BETHESDA, Md., Oct. 16, 2002 — Venture capitalists are increasingly interested in nanotechnology, but some experts are concerned about the degree to which investors will pour money into nano startups after the initial seed stage of funding.
Seed investors, said Alex Wong of Apax Partners in California., pump money into a company to the point where the “three guys in a garage” have their first prototype of a product. The next-level investors, he said, are much more interested in manufacturing and marketing.
Wong and others discussed the venture capital climate for nanotechnology at the recent 10th Foresight Conference on Molecular Nanotechnology.
Wong said that second stage is tough across the board now because investors are much more focused on how far the product needs to travel from prototype to paying customers.
The problem is more pronounced with nanotechnology “because the timeframe is larger and the dollar amounts are greater,” he said in an interview after the conference. “Whereas a software company needs 10 or 20 million dollars to get to that level, for a nanotechnology company, because it’s a hardware company, it may be twice that number.”
Some investors, he said, are concluding that constant stewardship of nanotechnology startups is necessary. Instead of just injecting a dose of cash into a project and waiting for others to contribute, investors are deciding to stick with projects from the garage stage to profitability.
“In the past, there would be investors with seed money, then the next level of funding, then the full expansion,” he said. “Now you see a lot of companies looking for deep pockets early on, with investors who can support them through the lifecycle.”
Apax, for one, is taking this tack. The $12 billion firm invested in its first nanotechnology company, Nanomix Inc. in California, last month. Nanomix develops components for electronics, sensor applications and energy storage. Apax, together with the investment firm Sevin Rosen Funds, funneled $9 million into the company. “We’ll do our best to support the company through the next few stages,” Wong said.
The firm has decided to invest in a variety of nanotech startups, he said, in areas that could include tools to help build and visualize nanocrystals, nanoscience platforms that will serve as industry building blocks in the future, and specific products or materials that are enabled by nanotechnology.
“It’s too early to know where the winner will be, so we are going to make a handful of investments,” he said.
Charles Harris, chief executive of Harris & Harris Group in New York, a VC firm that specializes in small tech, said the trend is toward institutional investors taking over deals from start to finish. The evolving financial structure of technology deals could make it tough for startups that received seed money from smaller, boutique firms to get expansion investing, he said.
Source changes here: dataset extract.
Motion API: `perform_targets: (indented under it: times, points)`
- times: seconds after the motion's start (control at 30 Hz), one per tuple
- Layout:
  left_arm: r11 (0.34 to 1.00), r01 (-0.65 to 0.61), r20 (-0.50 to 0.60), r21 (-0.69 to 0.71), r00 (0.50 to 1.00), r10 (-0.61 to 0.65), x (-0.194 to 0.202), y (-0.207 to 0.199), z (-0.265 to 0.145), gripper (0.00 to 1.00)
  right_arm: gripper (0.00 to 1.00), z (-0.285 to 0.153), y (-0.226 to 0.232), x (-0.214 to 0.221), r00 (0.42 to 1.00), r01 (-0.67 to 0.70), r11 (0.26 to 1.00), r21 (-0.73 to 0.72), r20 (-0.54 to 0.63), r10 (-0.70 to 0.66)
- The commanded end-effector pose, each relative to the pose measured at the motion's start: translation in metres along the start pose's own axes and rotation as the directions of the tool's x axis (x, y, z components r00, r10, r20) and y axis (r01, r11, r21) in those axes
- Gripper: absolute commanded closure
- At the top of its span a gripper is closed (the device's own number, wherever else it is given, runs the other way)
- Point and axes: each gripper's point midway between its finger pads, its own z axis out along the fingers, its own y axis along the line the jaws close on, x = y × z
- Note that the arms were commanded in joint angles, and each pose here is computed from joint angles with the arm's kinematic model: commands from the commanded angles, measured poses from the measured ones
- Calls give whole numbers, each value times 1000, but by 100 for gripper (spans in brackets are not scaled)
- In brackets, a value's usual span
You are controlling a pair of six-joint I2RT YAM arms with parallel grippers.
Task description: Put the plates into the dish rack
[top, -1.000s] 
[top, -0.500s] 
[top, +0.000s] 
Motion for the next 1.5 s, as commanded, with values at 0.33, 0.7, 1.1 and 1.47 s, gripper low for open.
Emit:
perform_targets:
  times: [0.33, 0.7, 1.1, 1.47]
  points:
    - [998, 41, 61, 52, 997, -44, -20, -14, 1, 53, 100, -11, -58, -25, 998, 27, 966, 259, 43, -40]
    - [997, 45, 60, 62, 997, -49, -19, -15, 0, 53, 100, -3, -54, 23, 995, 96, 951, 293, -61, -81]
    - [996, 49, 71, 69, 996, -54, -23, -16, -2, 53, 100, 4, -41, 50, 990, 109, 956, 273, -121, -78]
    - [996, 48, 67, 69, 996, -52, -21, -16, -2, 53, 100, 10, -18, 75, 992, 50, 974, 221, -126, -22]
“Right now, it’s very hard to bring VCs to the table in any deal in which they were not already invested, because right now nobody wants to adopt anyone else’s children,” he said. “So you see a lot of deals being funded at the later stages by groups that are already around the table.”
The result, Harris said, is investors that don’t have deep enough pockets to pay startups’ costs year after year may disappear.
Noninstitutional seed investors and angels “played a valuable role, and I hate to see them get squeezed,” Harris said. “But I think that may be what happens.”
Jennifer Fonstad, managing director at the California investment firm Draper Fisher Jurvetson, said her $2 billion firm has an “acute interest” in nanotechnology. It now has about $16 million invested in eight different nanotechnology companies, said Fonstad, who is heavily involved in the company’s emerging technologies portfolio.
Like Wong, she asked: “Who’s going to fund that longer timeframe? I’m more concerned about the second round.”
Given the longer period between prototype and commercialization, Fonstad said, the characteristics venture capitalists normally look for, like customer revenue, may not be available.
Nanotech companies “may hit key technological milestones and identify key markets, but they may not necessarily have a completed product and a nice repertoire of customers” at the end of the seed stage, she said. “That problem may get exacerbated as they develop the company and the product and seek funding for it.”
And getting relatively big dollops of money early on is important to nanotechnology companies.
“You can work on software with a computer in your garage, but you’re not likely to be tinkering in your garage on a nanotechnology prototype for a memory device,” she said.